** Directions for this task **
Your answer should consist of the lines below that hold the word "straight".

(Extracted data entries)
Segment Open
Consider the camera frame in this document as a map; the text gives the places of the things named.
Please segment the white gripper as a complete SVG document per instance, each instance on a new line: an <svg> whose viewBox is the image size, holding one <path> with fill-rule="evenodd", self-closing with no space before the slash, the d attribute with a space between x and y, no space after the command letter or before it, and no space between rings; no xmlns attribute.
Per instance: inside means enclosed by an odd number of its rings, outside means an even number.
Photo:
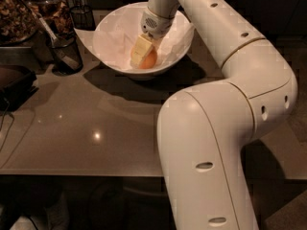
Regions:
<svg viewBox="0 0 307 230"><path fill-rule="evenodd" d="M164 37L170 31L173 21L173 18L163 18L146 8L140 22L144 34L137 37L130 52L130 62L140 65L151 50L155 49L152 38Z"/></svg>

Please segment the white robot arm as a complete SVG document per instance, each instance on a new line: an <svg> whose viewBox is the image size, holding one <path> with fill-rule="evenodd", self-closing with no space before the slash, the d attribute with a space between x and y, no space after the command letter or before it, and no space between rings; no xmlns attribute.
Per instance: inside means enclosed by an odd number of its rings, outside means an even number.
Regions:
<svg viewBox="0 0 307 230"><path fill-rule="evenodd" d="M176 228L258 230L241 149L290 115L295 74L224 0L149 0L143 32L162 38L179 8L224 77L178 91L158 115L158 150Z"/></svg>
Segment Closed
Segment Open
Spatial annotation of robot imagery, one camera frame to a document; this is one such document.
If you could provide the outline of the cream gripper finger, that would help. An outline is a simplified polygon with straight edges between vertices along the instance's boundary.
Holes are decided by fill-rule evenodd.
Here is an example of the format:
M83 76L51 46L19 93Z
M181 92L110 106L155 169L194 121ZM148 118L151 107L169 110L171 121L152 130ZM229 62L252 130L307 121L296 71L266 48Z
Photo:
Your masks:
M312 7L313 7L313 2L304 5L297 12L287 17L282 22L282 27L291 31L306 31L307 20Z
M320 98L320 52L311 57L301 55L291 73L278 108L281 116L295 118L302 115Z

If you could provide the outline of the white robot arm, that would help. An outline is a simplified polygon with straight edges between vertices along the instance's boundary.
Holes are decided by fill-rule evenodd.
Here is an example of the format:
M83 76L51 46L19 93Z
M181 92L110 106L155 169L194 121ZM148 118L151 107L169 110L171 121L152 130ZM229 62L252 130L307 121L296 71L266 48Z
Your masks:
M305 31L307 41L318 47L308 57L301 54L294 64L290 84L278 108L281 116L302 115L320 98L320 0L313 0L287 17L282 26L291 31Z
Segment Closed
Segment Open
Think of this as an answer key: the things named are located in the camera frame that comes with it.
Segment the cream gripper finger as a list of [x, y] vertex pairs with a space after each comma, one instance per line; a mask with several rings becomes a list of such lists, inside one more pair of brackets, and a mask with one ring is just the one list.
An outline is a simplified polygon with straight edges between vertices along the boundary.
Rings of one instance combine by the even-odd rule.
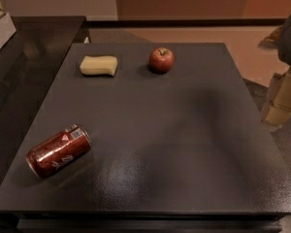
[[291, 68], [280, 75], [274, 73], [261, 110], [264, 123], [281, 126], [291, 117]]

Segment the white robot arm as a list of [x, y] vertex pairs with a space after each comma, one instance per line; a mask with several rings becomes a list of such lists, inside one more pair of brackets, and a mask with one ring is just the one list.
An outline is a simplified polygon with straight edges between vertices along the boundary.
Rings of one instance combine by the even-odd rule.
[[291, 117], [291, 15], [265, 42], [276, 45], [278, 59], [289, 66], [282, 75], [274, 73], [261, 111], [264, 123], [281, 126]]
Segment Closed
** Solution for this task **
If you could provide the outline of the cream gripper finger, that would help. An outline is a simplified polygon with straight edges between vertices along the instance's boundary.
If you could provide the outline of the white robot arm, that would help. An outline is a simplified polygon with straight edges between vertices along the instance's boundary.
An outline is a simplified polygon with straight edges between vertices along the boundary.
An outline is a simplified polygon with straight edges between vertices along the boundary.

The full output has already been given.